Recently I walked into the kitchen to find my 16-year-old, straining the milk through a colander to pour onto his breakfast. Seems he isn’t as keen on the unhomogenized milk as I am. He told me the “bits” are disgusting.  Those bits that he is referring to are creamy butterfat goodness.  Having spent most of my life depriving myself of butterfat goodness, I just don’t get how anyone could not want to be a part of it.  But then again, there are plenty of things I don’t get about 16 year olds.

I have been spending a fair amount of time straining in the kitchen too, but mine is because I have been making stacks of yoghurt.  I got my hands on a copy of Sally Falon’s book, Nourishing Traditions, which is full of all kinds of interesting information, but she explains how fermenting milk (and in case you didn’t realise, that is what you do when you make yoghurt), restores many of the enzymes which are destroyed during pasteurisation.   And this is just the beginning of the good news about yoghurt.

I think there is something to be said about foods which have been around for a long time, and yoghurt certainly has.  Yoghurt is apparently one of the oldest produced foods in human history.  Historians are unsure of how of just exactly how old it is, but estimate it was first used somewhere between 9000 and 6000 BC.  (For those of you who, like me,  gain no understanding from the use of BC timing, 9000 BC is 11,015 years ago.  I googled it and found out that you just add the BC number to the current year, I am officially a little bit smarter 🙂 ).

Yoghurt is very good for you,  everyone agrees on that, and apparently even from the very beginnings people have known of its health benefits.
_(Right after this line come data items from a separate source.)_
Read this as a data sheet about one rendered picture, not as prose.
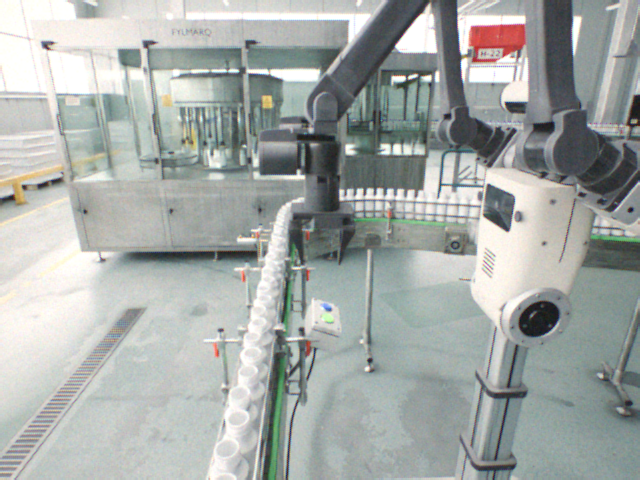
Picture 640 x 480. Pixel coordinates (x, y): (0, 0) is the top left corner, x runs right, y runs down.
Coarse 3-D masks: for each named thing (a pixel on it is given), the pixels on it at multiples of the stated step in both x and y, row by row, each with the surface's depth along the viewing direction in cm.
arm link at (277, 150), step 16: (320, 96) 54; (320, 112) 54; (336, 112) 55; (288, 128) 57; (304, 128) 57; (320, 128) 56; (336, 128) 56; (272, 144) 57; (288, 144) 58; (272, 160) 57; (288, 160) 58
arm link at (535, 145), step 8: (544, 128) 63; (552, 128) 61; (536, 136) 63; (544, 136) 61; (600, 136) 60; (528, 144) 64; (536, 144) 62; (544, 144) 60; (600, 144) 60; (528, 152) 64; (536, 152) 62; (544, 152) 60; (528, 160) 65; (536, 160) 62; (544, 160) 60; (536, 168) 64; (544, 168) 62; (544, 176) 66; (560, 176) 61; (568, 176) 61
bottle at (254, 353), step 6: (252, 348) 82; (258, 348) 82; (246, 354) 81; (252, 354) 82; (258, 354) 82; (246, 360) 79; (252, 360) 79; (258, 360) 80; (258, 366) 80; (264, 366) 82; (258, 372) 80; (264, 372) 81; (264, 378) 81; (264, 384) 81
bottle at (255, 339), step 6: (246, 336) 87; (252, 336) 88; (258, 336) 87; (246, 342) 85; (252, 342) 85; (258, 342) 85; (246, 348) 86; (264, 348) 89; (240, 354) 87; (264, 354) 87; (240, 360) 87; (264, 360) 86
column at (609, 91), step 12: (624, 0) 822; (636, 0) 803; (624, 12) 826; (636, 12) 810; (624, 24) 818; (612, 36) 846; (624, 36) 826; (612, 48) 853; (612, 60) 861; (624, 60) 842; (612, 72) 850; (612, 84) 858; (600, 96) 887; (612, 96) 867; (600, 108) 896; (612, 108) 876; (600, 120) 896
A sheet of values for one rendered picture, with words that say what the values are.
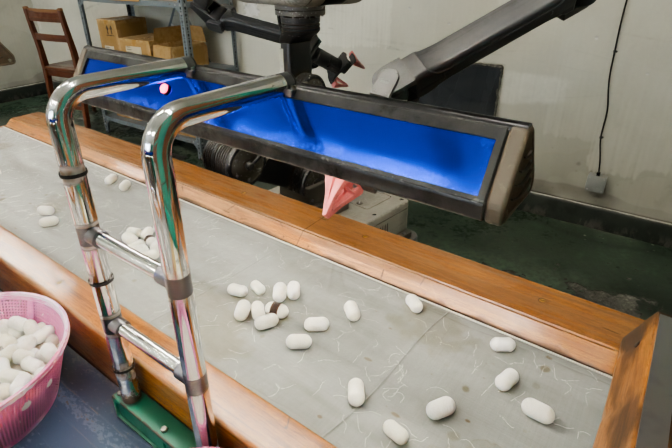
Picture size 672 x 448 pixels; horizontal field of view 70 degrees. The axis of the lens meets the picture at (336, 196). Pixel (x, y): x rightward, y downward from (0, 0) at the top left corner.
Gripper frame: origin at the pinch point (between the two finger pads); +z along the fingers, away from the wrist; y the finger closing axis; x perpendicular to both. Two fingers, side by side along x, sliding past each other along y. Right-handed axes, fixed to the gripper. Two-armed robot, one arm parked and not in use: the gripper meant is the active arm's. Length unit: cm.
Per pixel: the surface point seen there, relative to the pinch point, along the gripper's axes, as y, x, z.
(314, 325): 7.5, -0.8, 16.6
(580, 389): 40.4, 8.3, 8.7
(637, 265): 43, 175, -73
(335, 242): -2.6, 10.8, 1.8
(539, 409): 37.3, 1.6, 13.5
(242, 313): -2.5, -3.8, 19.8
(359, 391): 19.3, -5.1, 21.1
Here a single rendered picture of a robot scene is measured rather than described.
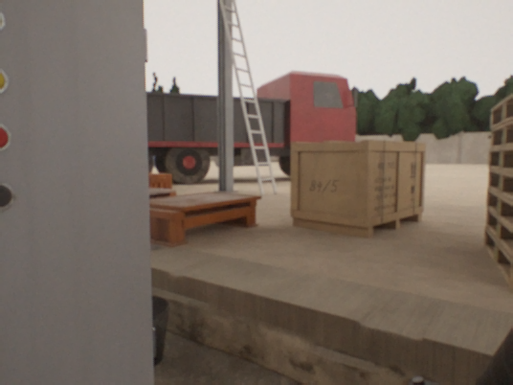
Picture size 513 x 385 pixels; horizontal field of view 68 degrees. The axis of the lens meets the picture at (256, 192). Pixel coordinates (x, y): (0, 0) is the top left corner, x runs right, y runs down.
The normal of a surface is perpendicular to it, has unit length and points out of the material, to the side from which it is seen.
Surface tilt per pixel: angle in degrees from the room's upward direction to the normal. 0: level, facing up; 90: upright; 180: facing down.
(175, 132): 90
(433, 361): 90
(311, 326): 90
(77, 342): 90
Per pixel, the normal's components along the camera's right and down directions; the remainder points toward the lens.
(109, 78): 0.81, 0.06
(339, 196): -0.70, 0.07
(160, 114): 0.36, 0.09
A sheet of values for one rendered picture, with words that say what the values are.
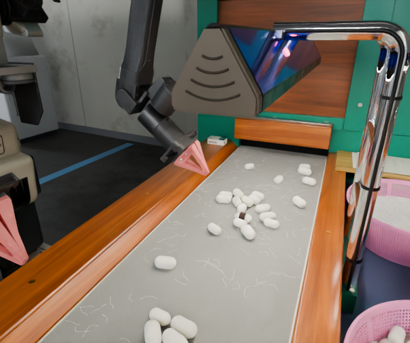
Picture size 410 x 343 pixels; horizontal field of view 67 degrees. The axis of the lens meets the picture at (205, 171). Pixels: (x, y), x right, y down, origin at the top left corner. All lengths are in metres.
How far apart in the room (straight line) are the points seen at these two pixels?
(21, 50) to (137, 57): 3.44
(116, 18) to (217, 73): 3.39
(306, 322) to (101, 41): 3.57
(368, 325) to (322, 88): 0.73
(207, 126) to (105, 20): 2.72
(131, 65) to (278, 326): 0.57
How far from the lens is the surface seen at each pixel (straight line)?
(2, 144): 0.99
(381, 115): 0.48
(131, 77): 0.73
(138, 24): 0.72
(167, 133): 0.71
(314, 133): 1.00
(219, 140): 1.06
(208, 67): 0.27
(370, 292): 0.68
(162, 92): 0.69
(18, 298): 0.54
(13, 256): 0.44
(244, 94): 0.26
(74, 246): 0.61
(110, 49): 3.72
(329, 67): 1.05
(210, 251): 0.59
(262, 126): 1.03
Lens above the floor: 1.10
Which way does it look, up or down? 23 degrees down
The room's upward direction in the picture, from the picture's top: straight up
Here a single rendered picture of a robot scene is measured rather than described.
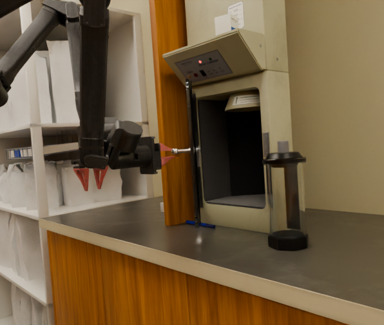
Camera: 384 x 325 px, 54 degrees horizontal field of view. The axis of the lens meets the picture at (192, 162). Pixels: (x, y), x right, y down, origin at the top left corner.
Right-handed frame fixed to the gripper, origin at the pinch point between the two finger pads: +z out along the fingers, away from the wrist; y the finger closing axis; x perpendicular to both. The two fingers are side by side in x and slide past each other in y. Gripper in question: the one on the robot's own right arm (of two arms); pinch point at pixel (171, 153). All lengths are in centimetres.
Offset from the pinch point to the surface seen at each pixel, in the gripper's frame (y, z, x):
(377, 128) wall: 4, 63, -33
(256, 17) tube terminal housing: 37.1, 19.7, -18.0
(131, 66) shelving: 51, 62, 108
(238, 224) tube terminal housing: -24.0, 19.8, -6.5
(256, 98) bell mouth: 15.0, 24.8, -12.7
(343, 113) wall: 9, 63, -22
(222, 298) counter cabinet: -34.1, -7.2, -23.9
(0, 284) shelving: -88, 4, 203
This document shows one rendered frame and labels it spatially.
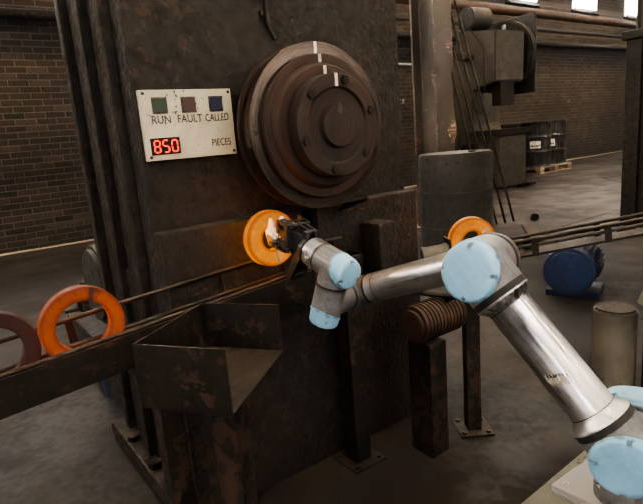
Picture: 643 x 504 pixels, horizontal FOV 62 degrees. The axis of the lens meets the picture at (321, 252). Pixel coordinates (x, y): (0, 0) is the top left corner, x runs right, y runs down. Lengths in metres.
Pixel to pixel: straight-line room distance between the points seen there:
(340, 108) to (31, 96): 6.24
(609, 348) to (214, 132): 1.31
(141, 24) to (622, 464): 1.42
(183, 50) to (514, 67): 8.39
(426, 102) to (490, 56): 3.52
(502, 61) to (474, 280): 8.50
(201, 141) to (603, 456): 1.18
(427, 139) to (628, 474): 5.17
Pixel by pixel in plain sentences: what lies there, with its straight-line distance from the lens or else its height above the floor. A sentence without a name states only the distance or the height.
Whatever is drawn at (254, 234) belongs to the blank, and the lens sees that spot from 1.46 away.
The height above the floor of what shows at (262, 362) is 0.60.
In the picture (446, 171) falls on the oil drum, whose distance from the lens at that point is 4.22.
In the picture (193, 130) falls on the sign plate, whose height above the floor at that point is 1.13.
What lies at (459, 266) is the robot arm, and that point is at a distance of 1.06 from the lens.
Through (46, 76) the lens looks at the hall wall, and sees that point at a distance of 7.57.
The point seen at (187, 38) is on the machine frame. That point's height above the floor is 1.37.
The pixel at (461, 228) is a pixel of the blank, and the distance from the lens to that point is 1.85.
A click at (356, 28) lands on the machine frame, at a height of 1.43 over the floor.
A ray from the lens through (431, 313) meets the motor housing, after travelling 1.75.
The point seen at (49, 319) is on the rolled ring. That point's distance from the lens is 1.34.
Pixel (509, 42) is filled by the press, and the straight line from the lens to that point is 9.61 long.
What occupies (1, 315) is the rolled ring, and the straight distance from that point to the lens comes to 1.33.
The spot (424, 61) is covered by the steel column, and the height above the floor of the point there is 1.77.
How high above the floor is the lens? 1.09
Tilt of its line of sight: 12 degrees down
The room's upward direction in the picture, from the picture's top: 5 degrees counter-clockwise
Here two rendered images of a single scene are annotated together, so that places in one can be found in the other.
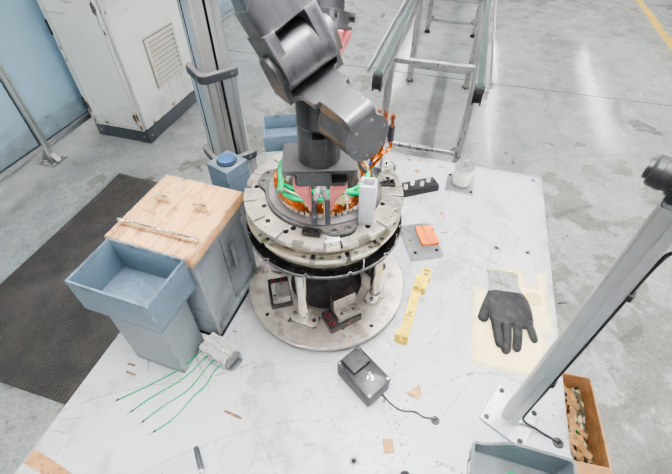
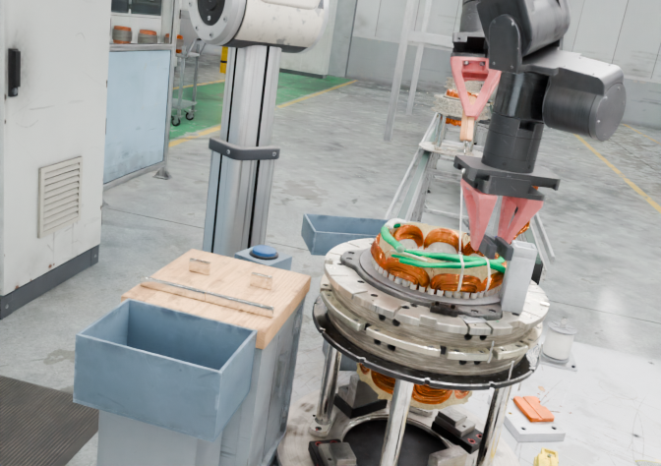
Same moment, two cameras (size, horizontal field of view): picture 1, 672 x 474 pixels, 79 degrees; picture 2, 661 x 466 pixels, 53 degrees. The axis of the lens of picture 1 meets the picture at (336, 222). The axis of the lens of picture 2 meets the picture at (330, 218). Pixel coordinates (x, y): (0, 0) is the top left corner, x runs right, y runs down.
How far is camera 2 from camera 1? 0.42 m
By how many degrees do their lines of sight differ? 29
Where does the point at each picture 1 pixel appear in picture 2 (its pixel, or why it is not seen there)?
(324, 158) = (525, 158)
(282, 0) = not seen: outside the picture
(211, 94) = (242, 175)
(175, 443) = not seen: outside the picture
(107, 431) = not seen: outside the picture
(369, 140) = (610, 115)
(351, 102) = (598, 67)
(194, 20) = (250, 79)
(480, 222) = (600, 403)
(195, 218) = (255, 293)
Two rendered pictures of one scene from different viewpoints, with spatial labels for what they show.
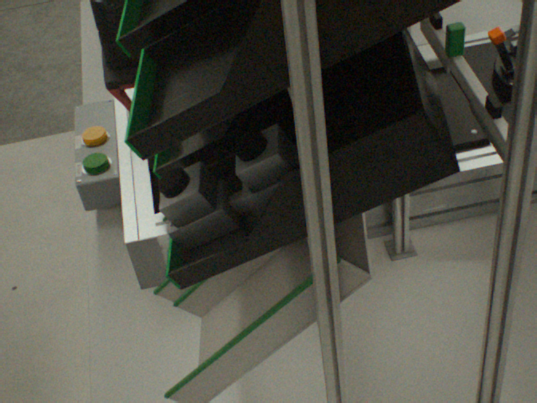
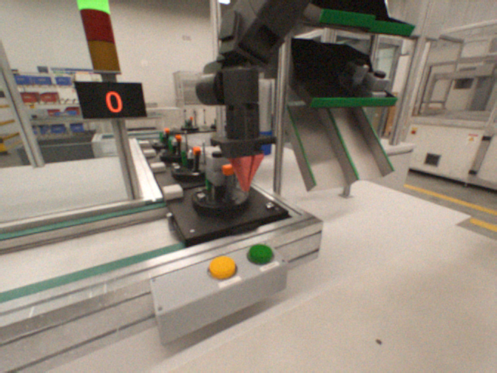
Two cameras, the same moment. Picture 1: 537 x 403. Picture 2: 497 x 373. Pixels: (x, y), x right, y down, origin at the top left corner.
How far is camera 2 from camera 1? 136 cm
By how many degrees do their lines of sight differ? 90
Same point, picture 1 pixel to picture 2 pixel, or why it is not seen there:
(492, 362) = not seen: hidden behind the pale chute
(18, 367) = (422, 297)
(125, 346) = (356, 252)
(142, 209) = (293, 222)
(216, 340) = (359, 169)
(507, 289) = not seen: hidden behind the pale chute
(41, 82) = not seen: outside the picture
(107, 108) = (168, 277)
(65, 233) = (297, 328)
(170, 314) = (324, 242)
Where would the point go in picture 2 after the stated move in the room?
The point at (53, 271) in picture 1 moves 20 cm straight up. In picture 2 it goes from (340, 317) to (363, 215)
One of the main reasons yoghurt is so good for you, is that during the fermentation process,  there are lots of little good, helpful and friendly bacteria created, and when you put those little good guys into your tummy (by eating them), not only do they help you to digest other food, but they get rid of the bad, unhelpful and not-so-friendly bacteria in your tummy.  As I mentioned in my very first post, more and more research is showing the relationship between our physical health and our gut bacteria, so get stuck into the yoghurt.  I eat it every day.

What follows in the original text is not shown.